First off I just have to start this post with… this is my 100th blog post! Woohoo! Thank you to everyone that has followed along on my cooking journey! Have you ever had one of those moments or weekends that leaves you promising yourself Monday morning you’re going to start to eat better or healthier? Yeah, I had one of those moments on Sunday halfway through an apres drink and massive cheese burger…sorry I’m not sorry, it was delicious. Everything in moderation right? But a heavy meal like that doesn’t make me feel like I want to get out and be active. It actually makes me want to take a nap.
This edamame and kale salad will do the exact opposite… it’s a power packed, energy boosting, superfood salad that will give you a kick in the butt to get moving! There is so much nutrients and vitamins you’ll have more energy than you know what to do with! The best part about this salad? It makes enough for a few meals! I made a big bowl and have eaten it for lunch the last three days!
Did I mention the ginger soy dressing on the salad? Tangy, sweet, and salty it’s so so good and there’s enough dressing to save for later! Each day I throw a little extra goodie on top like, chicken, tuna or ham for some added protein and feta cheese or mozzarella just because cheese is freaking delicious (and its my weakness!) So grab every veggie you have in your fridge, chop it up and toss it with this bomb.com ginger soy dressing and get ready for some energy packed feel-good-food!
Ingredients (Serves 6-8):
- 1 large bunch of kale, ribs removed and chopped (8-10 large leaves)
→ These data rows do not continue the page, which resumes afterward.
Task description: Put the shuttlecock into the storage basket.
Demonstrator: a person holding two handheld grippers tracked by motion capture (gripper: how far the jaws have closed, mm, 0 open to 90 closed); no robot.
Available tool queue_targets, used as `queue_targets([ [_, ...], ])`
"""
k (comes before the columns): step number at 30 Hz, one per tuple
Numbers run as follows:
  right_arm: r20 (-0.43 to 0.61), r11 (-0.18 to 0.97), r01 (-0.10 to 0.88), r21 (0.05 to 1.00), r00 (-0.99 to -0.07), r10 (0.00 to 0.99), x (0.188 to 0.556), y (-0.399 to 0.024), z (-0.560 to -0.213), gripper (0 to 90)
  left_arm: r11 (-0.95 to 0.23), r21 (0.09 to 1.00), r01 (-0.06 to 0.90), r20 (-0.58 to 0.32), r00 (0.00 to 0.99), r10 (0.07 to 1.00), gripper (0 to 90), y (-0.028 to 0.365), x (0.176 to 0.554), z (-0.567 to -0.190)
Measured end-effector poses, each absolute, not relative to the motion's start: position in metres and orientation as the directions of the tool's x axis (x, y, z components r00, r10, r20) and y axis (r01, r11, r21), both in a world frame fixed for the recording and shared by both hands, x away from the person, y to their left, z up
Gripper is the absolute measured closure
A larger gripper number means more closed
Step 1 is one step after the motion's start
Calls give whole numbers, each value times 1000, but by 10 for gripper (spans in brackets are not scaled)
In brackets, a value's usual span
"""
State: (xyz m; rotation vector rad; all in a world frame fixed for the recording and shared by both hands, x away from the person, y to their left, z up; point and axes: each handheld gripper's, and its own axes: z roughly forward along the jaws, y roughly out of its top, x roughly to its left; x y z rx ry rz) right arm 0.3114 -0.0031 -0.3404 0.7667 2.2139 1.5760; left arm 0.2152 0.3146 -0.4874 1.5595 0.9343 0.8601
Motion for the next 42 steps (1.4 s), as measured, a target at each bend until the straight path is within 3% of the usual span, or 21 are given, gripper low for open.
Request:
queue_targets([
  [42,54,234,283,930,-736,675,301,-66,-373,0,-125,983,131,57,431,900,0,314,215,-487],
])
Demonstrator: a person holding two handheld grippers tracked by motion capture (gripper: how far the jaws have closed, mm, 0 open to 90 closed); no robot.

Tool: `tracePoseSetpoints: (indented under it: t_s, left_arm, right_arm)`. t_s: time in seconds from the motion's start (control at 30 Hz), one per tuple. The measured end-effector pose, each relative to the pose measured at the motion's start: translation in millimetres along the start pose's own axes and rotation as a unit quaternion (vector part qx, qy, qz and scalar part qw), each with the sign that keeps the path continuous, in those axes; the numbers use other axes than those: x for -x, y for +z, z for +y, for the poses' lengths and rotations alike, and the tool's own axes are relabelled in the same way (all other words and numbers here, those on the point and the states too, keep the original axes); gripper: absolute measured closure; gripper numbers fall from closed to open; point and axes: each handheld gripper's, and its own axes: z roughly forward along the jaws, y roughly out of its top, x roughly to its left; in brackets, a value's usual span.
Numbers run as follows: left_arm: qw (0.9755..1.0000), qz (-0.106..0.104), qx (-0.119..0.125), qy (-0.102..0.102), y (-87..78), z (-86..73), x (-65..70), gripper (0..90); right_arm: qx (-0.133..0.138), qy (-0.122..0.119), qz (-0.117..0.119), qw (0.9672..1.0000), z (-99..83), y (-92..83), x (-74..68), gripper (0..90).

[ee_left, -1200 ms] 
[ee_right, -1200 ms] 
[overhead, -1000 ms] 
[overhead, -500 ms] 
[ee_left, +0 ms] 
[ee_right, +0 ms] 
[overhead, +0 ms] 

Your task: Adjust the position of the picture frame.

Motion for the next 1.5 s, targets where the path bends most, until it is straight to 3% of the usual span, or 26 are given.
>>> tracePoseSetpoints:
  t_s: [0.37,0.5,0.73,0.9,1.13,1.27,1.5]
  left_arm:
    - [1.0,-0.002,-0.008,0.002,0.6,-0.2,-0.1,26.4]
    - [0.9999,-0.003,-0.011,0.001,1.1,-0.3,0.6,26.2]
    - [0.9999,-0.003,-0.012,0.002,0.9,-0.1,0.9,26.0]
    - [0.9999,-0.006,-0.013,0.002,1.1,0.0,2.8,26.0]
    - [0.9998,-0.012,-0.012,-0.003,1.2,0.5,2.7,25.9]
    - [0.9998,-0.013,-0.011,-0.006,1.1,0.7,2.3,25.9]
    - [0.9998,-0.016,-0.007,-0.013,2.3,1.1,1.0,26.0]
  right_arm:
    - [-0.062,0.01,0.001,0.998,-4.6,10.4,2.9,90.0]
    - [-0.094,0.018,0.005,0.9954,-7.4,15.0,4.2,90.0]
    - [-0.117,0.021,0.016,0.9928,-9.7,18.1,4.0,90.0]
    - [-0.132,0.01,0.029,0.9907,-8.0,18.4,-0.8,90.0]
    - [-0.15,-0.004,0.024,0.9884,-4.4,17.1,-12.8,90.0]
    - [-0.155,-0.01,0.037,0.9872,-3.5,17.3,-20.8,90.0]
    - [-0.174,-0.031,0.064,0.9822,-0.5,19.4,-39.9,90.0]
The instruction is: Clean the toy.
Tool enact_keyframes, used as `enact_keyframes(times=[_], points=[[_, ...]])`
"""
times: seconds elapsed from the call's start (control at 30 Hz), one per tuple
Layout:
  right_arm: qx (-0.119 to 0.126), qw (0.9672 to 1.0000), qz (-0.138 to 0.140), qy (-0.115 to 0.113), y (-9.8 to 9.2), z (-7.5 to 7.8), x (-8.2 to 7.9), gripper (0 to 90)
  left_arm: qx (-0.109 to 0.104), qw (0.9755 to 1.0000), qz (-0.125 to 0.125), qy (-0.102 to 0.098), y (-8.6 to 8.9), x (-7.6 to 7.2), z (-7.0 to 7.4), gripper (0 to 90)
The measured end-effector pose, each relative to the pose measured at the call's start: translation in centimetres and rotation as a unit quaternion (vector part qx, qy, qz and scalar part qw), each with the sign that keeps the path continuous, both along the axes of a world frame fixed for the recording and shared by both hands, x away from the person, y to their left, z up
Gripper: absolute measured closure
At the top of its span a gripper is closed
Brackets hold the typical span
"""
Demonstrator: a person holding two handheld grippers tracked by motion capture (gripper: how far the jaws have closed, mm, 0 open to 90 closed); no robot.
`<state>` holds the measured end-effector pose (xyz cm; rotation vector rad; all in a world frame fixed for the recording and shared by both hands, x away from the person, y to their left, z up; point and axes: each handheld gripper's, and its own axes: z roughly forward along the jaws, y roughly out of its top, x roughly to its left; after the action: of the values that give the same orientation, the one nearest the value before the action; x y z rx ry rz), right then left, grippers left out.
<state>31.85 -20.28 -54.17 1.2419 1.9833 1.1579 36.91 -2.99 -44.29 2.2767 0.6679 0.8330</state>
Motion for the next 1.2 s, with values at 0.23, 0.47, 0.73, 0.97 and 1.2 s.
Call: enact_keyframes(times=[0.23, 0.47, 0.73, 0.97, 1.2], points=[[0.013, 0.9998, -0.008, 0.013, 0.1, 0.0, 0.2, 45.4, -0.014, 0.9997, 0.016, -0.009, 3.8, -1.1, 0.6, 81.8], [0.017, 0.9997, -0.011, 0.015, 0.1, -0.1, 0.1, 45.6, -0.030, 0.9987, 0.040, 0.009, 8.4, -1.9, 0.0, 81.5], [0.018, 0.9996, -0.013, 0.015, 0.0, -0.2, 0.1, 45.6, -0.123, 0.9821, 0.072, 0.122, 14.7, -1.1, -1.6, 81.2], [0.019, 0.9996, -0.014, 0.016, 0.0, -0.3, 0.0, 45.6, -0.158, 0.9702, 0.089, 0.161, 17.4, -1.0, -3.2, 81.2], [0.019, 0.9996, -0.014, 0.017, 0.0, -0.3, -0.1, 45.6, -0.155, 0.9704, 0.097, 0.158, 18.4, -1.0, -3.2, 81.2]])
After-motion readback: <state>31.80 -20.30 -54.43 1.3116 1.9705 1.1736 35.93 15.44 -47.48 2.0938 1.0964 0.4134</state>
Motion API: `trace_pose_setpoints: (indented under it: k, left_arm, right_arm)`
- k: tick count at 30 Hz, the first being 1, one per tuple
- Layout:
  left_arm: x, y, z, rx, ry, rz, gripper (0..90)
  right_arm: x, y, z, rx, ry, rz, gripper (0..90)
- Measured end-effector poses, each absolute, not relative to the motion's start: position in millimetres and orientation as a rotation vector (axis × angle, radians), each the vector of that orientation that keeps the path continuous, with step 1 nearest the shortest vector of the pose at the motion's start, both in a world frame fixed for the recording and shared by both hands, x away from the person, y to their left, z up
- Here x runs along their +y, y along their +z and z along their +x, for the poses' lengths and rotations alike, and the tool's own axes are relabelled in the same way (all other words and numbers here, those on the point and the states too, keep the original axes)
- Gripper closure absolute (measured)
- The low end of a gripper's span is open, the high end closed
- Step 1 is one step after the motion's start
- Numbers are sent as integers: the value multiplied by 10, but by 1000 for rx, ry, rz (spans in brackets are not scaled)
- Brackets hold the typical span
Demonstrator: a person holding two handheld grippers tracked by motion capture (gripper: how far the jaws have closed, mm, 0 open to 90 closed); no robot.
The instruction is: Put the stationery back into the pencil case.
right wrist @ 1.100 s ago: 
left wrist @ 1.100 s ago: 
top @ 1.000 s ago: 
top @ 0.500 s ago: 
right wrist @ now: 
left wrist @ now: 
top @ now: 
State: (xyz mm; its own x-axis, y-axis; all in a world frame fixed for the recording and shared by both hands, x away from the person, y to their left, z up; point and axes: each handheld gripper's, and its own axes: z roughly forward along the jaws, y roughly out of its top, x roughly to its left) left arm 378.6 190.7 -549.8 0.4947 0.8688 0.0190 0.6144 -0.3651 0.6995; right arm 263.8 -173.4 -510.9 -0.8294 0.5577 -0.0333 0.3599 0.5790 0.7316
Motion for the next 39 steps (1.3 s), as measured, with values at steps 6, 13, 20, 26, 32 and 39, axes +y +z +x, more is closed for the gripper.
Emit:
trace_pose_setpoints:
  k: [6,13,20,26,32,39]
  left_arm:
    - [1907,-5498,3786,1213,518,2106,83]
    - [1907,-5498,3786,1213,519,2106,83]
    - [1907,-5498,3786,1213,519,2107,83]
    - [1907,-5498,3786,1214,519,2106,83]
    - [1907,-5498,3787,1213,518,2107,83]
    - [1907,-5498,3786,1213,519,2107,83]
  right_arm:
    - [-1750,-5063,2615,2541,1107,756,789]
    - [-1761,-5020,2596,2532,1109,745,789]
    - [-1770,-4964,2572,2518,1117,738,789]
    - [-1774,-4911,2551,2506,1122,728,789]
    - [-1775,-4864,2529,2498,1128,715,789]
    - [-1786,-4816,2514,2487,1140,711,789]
- 1/2 a small red cabbage, chopped
- 1/2 a small red onion, diced
- 4 medium carrots, peeled and sliced into rounds
- 4 celery stalks, sliced into half moons
- 1 medium English cucumber, cubed/diced
- 1 15oz can whole sweet corn kernels, drained and rinsed
- 1 bag (8-10oz) shelled edamame beans (frozen) thawed according to the directions on the bag
- Toppings you love like feta cheese, fresh mozzarella, sliced turkey, grilled chicken, salmon- get creative!
Ginger-Soy Dressing
- 1 cup olive oil
- 1/4 cup soy sauce
- 2 tablespoons honey
- 2 tablespoons fresh ginger, minced
- 2 garlic cloves, minced
- 1 tablespoon Dijon mustard
- 1/2 teaspoon salt & pepper
Directions:
- Whisk the salad dressing ingredients together in a medium bowl. I used a food processor/ blender for a smoother texture but a whisk would work fine. set aside
- Chop all the veggies and mix them together in a large bowl, top with corn and edamame, toss to combine. Depending on your taste you can add more or take away some of the vegetables. I would have added red pepper to the salad if I had it on hand but add what you like and make it your salad!
- Drizzle half the ginger soy dressing over the salad and toss. Add more dressing until the salad is coated with desired amount of dressing. If you want to to keep salad for the next day, divide the salad before you dress it. Cover the undressed salad with saran wrap and reserve for the next day! Enjoy!
Woohoo! I can’t wait for 100 more!!
Thanks Rachelle!! I’ll keep ’em coming!